(AP) — Police have detained more than 40 suspects in the killing of President Jovenel Moïse, but many people fear Haiti’s crumbling judicial system could result in the assassination going unpunished.
Interrogations are continuing, while dozens of suspects, including an ex-Haitian senator and former justice official, are still at large.
But the judicial process has already hit significant snags, among them death threats and allegations of evidence tampering.
Experts and even Haiti’s Office of Citizen Protection, an ombudsman-like government agency, warned that the country faces many challenges to properly handle such a complicated case.
“The judicial system is held hostage by certain sectors and weakened by a disciplinary body … that protects dishonest and corrupt judges but persecutes, through bogus human rights NGOs, those who are honest,” the agency said in a Sunday statement.
Brian Concannon, an adviser for the Institute for Justice and Democracy in Haiti, said he worries about “so much intentional misdirection” as the Moïse investigation moves forward.
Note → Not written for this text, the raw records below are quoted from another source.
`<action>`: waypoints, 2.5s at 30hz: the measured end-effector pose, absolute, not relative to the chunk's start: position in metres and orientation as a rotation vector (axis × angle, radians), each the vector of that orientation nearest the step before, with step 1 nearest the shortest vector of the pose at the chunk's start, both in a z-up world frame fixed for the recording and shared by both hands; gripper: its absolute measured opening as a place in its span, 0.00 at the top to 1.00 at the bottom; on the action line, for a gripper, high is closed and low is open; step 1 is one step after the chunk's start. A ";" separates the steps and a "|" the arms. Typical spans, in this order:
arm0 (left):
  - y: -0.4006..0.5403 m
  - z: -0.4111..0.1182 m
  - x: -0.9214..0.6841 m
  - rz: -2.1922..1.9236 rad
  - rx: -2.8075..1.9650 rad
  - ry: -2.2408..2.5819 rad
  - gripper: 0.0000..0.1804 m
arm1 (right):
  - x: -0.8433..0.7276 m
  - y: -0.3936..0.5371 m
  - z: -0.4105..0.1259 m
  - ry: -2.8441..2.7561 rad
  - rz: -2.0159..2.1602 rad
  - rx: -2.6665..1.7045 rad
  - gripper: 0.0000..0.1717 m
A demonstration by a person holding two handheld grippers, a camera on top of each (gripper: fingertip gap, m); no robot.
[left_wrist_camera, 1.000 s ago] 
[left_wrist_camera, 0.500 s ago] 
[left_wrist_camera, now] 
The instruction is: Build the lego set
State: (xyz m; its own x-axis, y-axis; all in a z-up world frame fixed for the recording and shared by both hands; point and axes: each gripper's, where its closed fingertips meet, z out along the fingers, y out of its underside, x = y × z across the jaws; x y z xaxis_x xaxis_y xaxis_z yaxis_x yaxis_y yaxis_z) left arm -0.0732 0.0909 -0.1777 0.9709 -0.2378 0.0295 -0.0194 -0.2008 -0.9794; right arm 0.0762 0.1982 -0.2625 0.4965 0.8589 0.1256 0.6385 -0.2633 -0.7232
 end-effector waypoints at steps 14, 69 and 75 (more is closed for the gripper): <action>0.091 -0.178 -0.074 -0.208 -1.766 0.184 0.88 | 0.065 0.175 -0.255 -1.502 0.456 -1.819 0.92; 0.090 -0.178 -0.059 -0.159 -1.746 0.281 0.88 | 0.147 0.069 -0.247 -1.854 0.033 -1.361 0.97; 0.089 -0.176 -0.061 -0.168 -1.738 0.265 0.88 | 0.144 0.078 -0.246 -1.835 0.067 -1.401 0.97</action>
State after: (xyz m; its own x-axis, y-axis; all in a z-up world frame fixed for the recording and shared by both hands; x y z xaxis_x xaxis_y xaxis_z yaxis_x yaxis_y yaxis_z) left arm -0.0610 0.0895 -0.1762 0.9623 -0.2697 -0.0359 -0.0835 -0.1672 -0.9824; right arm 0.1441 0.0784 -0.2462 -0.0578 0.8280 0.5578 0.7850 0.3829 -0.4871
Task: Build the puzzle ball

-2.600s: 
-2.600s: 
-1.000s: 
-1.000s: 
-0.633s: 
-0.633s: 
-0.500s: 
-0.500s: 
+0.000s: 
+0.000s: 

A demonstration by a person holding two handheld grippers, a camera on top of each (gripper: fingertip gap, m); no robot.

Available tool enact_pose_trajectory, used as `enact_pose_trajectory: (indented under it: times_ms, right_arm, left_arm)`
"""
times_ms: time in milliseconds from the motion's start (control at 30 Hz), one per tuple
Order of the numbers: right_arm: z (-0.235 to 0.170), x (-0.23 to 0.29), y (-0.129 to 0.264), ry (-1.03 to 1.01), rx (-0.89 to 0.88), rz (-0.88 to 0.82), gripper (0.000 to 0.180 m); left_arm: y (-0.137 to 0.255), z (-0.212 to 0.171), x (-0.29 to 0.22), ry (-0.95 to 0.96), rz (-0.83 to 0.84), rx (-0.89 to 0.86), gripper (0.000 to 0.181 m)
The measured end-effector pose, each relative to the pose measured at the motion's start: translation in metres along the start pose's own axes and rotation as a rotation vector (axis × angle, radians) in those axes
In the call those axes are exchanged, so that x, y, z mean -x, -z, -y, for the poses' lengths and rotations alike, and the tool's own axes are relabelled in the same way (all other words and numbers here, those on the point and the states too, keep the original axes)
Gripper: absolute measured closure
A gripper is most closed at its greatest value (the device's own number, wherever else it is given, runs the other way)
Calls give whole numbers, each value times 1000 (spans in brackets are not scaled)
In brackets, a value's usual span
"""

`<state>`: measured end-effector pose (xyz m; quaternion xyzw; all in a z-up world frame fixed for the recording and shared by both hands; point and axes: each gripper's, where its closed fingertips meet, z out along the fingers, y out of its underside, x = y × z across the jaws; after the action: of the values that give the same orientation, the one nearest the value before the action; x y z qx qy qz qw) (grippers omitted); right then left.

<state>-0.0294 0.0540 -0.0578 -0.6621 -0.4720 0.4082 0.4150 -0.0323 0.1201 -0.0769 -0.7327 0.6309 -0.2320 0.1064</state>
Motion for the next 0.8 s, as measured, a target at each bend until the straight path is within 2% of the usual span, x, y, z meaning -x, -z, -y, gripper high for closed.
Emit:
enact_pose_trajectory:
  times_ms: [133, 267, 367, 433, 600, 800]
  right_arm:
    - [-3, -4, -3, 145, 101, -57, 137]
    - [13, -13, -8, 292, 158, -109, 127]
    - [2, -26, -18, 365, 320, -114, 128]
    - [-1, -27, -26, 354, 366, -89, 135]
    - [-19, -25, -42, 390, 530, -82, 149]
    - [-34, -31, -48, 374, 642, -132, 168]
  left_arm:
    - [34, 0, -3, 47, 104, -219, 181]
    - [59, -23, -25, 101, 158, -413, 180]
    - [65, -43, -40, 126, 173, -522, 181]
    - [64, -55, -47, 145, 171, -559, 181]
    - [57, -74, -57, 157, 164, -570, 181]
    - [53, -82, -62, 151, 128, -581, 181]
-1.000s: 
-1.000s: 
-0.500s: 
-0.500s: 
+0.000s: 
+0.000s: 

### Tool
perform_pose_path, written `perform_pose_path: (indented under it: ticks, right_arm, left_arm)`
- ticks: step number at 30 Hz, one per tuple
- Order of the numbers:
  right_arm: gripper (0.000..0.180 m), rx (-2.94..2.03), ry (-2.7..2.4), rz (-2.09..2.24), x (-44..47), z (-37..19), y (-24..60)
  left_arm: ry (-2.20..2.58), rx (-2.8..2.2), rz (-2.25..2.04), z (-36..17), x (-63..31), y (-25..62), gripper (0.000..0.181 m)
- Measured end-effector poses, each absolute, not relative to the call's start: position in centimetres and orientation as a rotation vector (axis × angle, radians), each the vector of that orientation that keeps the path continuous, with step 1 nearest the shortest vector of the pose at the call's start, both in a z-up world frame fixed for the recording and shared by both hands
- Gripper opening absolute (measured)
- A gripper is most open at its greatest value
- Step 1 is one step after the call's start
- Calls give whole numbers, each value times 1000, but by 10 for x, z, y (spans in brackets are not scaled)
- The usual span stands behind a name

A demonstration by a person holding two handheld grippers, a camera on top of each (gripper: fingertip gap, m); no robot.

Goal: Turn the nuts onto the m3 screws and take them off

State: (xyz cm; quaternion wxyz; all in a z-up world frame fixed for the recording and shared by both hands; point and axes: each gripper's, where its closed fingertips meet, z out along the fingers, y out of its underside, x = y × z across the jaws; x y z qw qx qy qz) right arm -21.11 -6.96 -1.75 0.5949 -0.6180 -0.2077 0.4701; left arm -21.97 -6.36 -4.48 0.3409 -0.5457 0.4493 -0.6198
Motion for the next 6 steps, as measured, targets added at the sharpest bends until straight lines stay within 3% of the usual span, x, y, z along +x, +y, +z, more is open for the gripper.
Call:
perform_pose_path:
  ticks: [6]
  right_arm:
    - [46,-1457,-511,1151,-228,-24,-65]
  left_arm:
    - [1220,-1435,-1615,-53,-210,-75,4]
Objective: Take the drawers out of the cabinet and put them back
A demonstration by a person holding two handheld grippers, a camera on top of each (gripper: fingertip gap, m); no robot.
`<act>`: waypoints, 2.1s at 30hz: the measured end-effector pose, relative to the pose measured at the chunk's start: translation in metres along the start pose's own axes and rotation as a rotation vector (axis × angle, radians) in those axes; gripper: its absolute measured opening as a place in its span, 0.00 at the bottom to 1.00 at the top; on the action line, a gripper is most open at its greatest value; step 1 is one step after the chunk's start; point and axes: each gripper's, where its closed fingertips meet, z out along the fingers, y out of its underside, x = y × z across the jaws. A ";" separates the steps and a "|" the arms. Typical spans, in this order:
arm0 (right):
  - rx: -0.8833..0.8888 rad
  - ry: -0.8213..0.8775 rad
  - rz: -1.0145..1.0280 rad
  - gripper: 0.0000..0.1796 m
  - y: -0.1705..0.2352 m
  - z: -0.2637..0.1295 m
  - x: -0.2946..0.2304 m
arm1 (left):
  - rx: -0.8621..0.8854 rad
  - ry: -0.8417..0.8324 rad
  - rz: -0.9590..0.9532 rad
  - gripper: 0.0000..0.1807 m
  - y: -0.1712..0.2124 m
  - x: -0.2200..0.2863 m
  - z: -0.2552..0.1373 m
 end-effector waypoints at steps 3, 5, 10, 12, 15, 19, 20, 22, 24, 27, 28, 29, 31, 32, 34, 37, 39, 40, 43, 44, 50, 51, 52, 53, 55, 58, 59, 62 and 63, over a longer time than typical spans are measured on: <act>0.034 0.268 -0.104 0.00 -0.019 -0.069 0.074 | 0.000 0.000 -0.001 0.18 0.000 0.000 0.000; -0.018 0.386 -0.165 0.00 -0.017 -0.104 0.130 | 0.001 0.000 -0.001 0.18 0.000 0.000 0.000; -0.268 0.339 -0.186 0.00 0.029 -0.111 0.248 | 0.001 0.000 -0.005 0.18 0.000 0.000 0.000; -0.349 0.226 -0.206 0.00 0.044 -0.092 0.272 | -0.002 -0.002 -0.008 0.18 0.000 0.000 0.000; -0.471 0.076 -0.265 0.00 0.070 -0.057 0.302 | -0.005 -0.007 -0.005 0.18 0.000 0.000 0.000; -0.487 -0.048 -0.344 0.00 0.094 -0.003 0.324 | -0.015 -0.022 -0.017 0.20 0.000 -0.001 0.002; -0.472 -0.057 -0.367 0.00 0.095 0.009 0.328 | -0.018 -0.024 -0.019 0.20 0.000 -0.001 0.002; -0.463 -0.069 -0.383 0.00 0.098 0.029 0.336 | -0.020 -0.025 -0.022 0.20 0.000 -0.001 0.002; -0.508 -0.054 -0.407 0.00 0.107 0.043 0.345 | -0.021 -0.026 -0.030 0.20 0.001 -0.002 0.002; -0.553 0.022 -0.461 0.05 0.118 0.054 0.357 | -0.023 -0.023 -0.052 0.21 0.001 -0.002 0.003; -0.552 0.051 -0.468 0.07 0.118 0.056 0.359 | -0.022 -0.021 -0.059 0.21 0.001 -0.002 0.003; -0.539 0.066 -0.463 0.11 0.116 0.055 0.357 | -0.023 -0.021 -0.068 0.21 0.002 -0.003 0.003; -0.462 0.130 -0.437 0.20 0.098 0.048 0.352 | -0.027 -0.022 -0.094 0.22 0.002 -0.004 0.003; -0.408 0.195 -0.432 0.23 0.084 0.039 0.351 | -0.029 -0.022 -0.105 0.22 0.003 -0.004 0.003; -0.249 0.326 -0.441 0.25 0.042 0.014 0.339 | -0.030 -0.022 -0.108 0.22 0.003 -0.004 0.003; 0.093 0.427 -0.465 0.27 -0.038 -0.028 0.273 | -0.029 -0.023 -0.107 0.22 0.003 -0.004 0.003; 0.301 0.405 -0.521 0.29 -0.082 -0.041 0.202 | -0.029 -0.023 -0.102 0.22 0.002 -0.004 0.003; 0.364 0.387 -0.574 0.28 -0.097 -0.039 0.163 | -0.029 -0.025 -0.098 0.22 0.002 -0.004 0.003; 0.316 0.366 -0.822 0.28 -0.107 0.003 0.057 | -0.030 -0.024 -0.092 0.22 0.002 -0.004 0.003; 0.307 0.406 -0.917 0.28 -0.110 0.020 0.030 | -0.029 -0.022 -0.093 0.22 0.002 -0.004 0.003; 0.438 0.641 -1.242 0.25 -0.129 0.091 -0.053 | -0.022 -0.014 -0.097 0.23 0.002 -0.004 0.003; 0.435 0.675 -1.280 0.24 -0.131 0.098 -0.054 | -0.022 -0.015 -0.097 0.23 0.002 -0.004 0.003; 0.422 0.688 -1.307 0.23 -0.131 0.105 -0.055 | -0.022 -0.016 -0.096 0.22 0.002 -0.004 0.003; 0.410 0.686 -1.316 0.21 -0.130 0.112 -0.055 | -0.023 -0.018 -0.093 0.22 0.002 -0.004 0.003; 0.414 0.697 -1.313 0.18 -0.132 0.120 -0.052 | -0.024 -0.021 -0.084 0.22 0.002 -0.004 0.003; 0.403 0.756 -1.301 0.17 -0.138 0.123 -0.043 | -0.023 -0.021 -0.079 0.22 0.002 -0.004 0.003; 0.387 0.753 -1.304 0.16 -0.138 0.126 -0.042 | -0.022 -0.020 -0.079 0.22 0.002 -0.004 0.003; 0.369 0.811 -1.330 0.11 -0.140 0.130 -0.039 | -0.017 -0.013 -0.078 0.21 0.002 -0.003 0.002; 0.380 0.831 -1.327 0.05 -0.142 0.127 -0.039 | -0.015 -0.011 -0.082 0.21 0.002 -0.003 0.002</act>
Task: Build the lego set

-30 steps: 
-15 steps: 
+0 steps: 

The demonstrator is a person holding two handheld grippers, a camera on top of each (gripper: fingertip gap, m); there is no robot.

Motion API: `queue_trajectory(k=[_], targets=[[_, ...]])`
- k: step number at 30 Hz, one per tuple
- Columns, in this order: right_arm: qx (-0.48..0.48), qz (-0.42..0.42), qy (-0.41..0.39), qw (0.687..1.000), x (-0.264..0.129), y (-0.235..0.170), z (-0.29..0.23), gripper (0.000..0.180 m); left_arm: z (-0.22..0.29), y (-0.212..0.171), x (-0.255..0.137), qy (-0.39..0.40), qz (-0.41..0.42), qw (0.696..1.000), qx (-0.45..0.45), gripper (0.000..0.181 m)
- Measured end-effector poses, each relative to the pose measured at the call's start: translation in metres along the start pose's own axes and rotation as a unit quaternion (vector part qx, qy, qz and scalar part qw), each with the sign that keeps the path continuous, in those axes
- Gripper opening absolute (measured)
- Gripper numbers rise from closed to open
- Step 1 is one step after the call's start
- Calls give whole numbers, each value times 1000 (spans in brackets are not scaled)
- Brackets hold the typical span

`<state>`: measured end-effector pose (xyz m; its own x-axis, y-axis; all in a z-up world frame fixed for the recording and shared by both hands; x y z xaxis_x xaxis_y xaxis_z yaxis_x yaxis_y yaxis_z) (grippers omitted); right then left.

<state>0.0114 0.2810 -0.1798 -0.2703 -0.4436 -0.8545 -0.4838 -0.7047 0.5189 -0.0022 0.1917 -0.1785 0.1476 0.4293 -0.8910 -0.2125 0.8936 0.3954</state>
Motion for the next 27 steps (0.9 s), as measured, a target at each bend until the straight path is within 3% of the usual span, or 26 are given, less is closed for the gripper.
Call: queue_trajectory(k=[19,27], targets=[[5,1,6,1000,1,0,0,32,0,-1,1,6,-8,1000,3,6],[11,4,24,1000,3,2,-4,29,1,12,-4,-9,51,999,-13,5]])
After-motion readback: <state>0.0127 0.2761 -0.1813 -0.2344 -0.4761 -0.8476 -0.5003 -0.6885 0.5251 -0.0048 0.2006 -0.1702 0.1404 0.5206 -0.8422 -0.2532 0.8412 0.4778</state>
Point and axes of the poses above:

“The big issue is are you going to have a structure that can deliver the truth?” he said.
“It’s possible there are good people that are getting at the truth, but there is enough misdirection, intimidation (and) people apparently manipulating evidence. … I’m not confident that we’re getting closer to the truth with the current process.”
Haiti’s Office of Citizen Protection noted that 32 high-profile killings dating from 1991 have never been resolved, including those of former government officials, lawyers, academics and journalists.
It also accused corrupt judges of freeing suspects arrested by police, noting that in the past two decades there has been no significant criminal process in well-known murder cases.
The agency urged judicial officials, especially Haiti’s chief prosecutor, “not to be intimidated by the pressure or the unfair manoeuvres of individuals of all stripes who want at all costs to sabotage the investigation into the assassination of President Jovenel Moïse in order to reinforce the phenomenon of impunity in Haiti.”
Bedford Claude, the Port-au-Prince prosecutor overseeing the case, did not return messages for comment.
A recent report submitted to the United Nations Human Rights Council that has not been made public but was shared with The Associated Press condemned what it called chronic impunity in Haiti and the lack of an independent justice sector.
“The judiciary remains in a state of chronic dysfunction,” the report said, blaming increased political interference, threats against judicial officials and lack of resources among other things.
“Corruption is rampant and there are clear indications of the judiciary acting to vindicate political and other ends, rather than those of justice.”